LLDB from trunk is running on NetBSD once again!
Upstream describes LLDB as a next generation, high-performance debugger. It is built on top of LLVM/Clang toolchain, and features great integration with it. At the moment, it primarily supports debugging C, C++ and ObjC code, and there is interest in extending it to more languages.
Originally, LLDB was ported to NetBSD by Kamil Rytarowski. However, multiple upstream changes and lack of continuous testing have resulted in decline of support. So far we haven't been able to restore the previous state.
In February, I have started working on LLDB, as contracted by the NetBSD Foundation. My four first goals as detailed in the previous report were:
Restore tracing in LLDB for NetBSD (i386/amd64/aarch64) for single-threaded applications.
Restore execution of LLDB regression tests, unless there is need for a significant LLDB or kernel work, mark detected bugs as failing or unsupported ones.
Enable execution of LLDB regression tests on the buildbot in order to catch regressions.
Upstream NetBSD (i386/amd64) core(5) support. Develop LLDB regression tests (and the testing framework enhancement) as requested by upstream.

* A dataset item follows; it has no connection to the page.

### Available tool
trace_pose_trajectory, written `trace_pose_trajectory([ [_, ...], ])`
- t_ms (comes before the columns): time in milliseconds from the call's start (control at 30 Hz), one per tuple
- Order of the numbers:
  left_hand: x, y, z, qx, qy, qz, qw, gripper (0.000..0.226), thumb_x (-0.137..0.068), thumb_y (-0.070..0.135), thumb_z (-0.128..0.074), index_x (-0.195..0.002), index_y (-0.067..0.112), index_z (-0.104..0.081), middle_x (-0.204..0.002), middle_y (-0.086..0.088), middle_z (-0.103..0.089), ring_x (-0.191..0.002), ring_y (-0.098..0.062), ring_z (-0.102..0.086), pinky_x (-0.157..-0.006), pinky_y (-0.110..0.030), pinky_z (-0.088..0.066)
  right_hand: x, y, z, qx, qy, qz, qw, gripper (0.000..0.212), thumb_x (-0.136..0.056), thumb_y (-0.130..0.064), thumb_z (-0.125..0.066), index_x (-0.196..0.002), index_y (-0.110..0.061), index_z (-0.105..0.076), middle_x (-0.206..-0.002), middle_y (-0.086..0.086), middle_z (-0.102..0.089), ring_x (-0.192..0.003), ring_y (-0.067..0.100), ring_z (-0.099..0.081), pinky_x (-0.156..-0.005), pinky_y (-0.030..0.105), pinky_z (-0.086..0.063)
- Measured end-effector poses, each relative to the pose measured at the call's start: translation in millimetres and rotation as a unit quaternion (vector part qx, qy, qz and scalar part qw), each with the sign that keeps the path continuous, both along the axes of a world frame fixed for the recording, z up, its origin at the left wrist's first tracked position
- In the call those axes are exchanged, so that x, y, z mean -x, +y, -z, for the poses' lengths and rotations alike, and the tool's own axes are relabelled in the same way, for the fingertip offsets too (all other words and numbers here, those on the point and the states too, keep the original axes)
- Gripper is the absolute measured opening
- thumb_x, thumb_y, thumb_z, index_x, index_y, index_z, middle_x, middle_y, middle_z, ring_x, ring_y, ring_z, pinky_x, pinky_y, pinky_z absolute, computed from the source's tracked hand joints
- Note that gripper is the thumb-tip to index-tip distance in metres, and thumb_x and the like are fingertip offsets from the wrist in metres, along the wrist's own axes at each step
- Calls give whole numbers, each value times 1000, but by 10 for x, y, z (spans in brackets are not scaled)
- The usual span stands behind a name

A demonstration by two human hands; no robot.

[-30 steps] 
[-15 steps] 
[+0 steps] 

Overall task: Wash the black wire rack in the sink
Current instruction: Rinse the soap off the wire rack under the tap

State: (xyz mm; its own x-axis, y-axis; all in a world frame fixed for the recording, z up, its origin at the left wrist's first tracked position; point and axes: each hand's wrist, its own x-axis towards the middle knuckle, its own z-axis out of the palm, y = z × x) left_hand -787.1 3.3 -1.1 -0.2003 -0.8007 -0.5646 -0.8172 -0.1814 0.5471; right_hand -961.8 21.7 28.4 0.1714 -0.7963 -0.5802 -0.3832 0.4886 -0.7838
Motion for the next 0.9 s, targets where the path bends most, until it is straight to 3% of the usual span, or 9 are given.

Of those tasks, I consider running regression tests on the buildbot the highest priority. Bisecting regressions post-factum is hard due to long build times, and having continuous integration working is going to be very helpful to maintaining the code long-term.

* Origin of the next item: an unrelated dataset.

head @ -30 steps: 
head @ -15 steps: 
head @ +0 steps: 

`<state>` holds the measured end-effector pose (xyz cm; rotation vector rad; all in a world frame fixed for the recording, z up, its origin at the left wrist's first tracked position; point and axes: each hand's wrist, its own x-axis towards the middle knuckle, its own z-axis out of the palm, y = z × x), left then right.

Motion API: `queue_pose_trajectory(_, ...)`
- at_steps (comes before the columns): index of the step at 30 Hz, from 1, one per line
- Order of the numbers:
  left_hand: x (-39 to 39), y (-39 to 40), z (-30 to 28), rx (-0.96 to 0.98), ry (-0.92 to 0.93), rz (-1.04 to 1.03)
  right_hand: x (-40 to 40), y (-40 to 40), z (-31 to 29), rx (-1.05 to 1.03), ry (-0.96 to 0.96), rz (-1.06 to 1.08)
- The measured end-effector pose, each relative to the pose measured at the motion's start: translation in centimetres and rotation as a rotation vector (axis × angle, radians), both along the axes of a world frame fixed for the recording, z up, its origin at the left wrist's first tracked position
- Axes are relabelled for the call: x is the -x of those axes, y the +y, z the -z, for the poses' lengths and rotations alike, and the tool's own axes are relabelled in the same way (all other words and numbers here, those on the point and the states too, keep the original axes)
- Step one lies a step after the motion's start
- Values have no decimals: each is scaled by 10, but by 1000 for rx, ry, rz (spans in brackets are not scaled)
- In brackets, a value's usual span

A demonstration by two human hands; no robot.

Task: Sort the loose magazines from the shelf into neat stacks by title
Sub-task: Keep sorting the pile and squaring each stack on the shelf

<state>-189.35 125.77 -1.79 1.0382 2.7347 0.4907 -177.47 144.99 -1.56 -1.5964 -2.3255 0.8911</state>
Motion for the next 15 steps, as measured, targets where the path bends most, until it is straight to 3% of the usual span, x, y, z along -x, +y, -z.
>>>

In this report, I'd like to summarize what I achieved and what technical difficulties I met.
The kqueue interoperability issues
Given no specific clue as to why LLDB was no longer able to start processes on NetBSD, I've decided to start by establishing the status of the test suites. More specifically, I've started with a small subset of LLDB test suite — unittests. In this section, I'd like to focus on two important issues I had with them.
Firstly, one of the tests was hanging indefinitely. As I established, the purpose of the test was to check whether the main loop implementation correctly detects and reports when all the slaves of a pty are disconnected (and therefore the reads on master would fail). Through debugging, I've came to the conclusion that kevent() is not reporting this particular scenario.
I have built a simple test case (which is now part of kqueue ATF tests) and confirmed it. Afterwards, I have attempted to establish whether this behavior is correct. While kqueue(2) does not mention ptys specifically, it states the following for pipes:
- Fifos, Pipes
Returns when there is data to read; data contains the number of bytes available.
When the last writer disconnects, the filter will set EV_EOF in flags. This may be cleared by passing in EV_CLEAR, at which point the filter will resume waiting for data to become available before returning.
Furthermore, my test program indicated that FreeBSD exhibits the described EV_EOF behavior. Therefore, I have decided to write a kernel patch adding this functionality, submitted it to review and eventually committed it after applying helpful suggestions from Robert Elz ([PATCH v3] kern/tty_pty: Fix reporting EOF via kevent and add a test case). I have also disabled the test case temporarily since the functionality is non-critical to LLDB (r353545).
Secondly, a few gdbserver-based tests were flaky — i.e. unpredictably passed and failed every iteration. I've started debugging this with a test whose purpose was to check verbose error messages support in the protocol. To my surprise, it seemed as if gdbserver worked fine as far as error message exchange was concerned. This packet was followed by a termination request from client — and it seemed that the server sometimes replies to it correctly, and sometimes terminates just before receiving it.
While working on this particular issue, I've noticed a few deficiencies in LLDB's error handling. In this case, this involved two major issues:
gdbserver ignored errors from main loop. As a result, if kevent() failed, it silently exited with a successful status. I've fixed it to catch and report the error verbosely instead: r354030.
Main loop reported meaningless return value (-1) from kevent(). I've established that most likely all kevent() implementation use errno instead, and made the function return it: r354029.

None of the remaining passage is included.